Walter assumed the title of 2nd Lord Rothschild of Tring in 1915. Three years later, after the end of World War I, the family donated the house's lily pond and immediate grounds to the townspeople of Tring and it became the Memorial Gardens. Once it became evident that Walter would not marry, Lady Rothschild sold her dower house, Champneys near Wigginton (a little over 1 mile/1.7 km east of Tring Park Mansion), in 1923. Walter lived with his mother for the rest of her life and after living at Tring for more than sixty years, Lady Rothschild died peacefully on 8 January 1935 aged 91. Under the terms of his father's will, Walter was now obliged to move out of Tring Park and the house and estate now passed to his brother Charles's branch of the family.

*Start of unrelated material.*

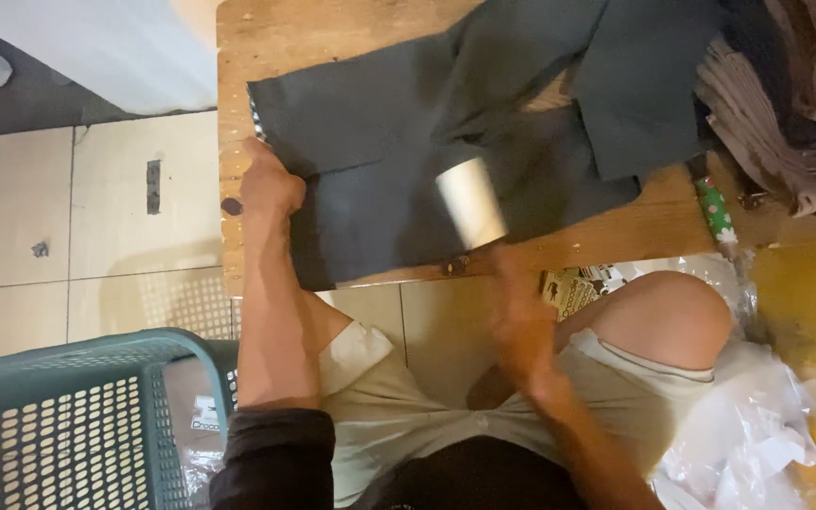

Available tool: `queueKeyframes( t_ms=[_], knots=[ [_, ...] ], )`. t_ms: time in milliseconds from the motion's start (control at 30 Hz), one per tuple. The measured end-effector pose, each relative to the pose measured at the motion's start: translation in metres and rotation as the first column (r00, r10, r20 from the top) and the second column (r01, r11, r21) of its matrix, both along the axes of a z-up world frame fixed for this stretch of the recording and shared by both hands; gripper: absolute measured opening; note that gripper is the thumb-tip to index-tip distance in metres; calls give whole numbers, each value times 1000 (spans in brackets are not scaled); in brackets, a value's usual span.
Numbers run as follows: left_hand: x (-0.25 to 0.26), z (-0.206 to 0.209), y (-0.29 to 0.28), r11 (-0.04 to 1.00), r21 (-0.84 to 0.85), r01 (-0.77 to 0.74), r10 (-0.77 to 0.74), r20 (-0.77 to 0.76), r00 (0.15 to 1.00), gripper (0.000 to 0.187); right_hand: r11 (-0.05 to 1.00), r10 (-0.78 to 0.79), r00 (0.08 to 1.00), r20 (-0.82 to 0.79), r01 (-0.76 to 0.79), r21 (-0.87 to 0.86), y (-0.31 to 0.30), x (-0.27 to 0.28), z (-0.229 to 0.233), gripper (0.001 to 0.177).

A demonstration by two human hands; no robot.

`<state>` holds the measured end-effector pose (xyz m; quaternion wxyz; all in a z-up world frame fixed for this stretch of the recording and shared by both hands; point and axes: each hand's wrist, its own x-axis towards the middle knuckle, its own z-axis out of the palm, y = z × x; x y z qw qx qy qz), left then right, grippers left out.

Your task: Cleaning a pair of trousers using a brush and a lint roller on a wooden work surface.

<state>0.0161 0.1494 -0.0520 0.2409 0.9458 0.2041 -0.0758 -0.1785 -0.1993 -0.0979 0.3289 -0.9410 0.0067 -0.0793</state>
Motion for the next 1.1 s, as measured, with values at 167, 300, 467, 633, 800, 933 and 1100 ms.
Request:
queueKeyframes(
  t_ms=[167,300,467,633,800,933,1100],
  knots=[
    [0,-1,15,998,49,-36,38,-38,999,42,963,184,982,-46,-189,-191,24,-15,-56,79],
    [-2,-11,28,991,50,-125,122,53,991,43,992,-54,998,18,55,-109,-14,11,-17,60],
    [-3,-21,37,969,161,-186,162,151,975,51,947,-261,961,-85,272,168,-29,25,64,44],
    [5,28,-49,931,316,181,-309,424,851,61,903,-351,936,-35,348,253,-57,35,4,39],
    [6,2,-100,802,153,578,-596,138,791,59,884,-232,971,-65,238,403,-49,95,64,24],
    [9,13,-111,839,133,527,-501,-188,845,71,714,77,996,33,-78,696,-52,155,57,30],
    [7,37,-106,865,166,473,-427,-251,869,84,880,-90,995,-31,94,465,-115,209,-20,62]
  ],
)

Just two years later the 2nd Baron Rothschild of Tring died in his sleep on 27 August 1937 and the following year Victor, Charles's son – now the 3rd Lord – offered the museum and its collections to the British Museum. Walter's private museum now became part of the Natural History Museum at South Kensington.

The final dissolution of the Tring Park estate came in October 1938 when the estate was broken up and sold piecemeal. It consisted of eleven farms, numerous smallholdings, allotments, cottages and shops in Tring, Aston Clinton, Bucklands, Drayton Beauchamp, Cholesbury, Wigginton, Marsworth and Long Marston as well as the stud farm in Akeman Street.

During World War II the house was used by the N M Rothschild & Sons bank, as a repository for the safe-keeping of documents and valuables outside London. The Tring Home Guard also used the park grounds for exercises and training.

After the end of the war, the bank had no further use for the house and the new Lord Rothschild had no desire to reinstate the estate. The mansion was leased by the Prudential Assurance Company and in 1945 was leased and subsequently purchased by the Cone-Ripman School which, in turn, became the Arts Educational School, Tring Park, which became the Tring Park School for the Performing Arts.

In 1975 the A41 Tring Bypass was opened, splitting the former parklands in two.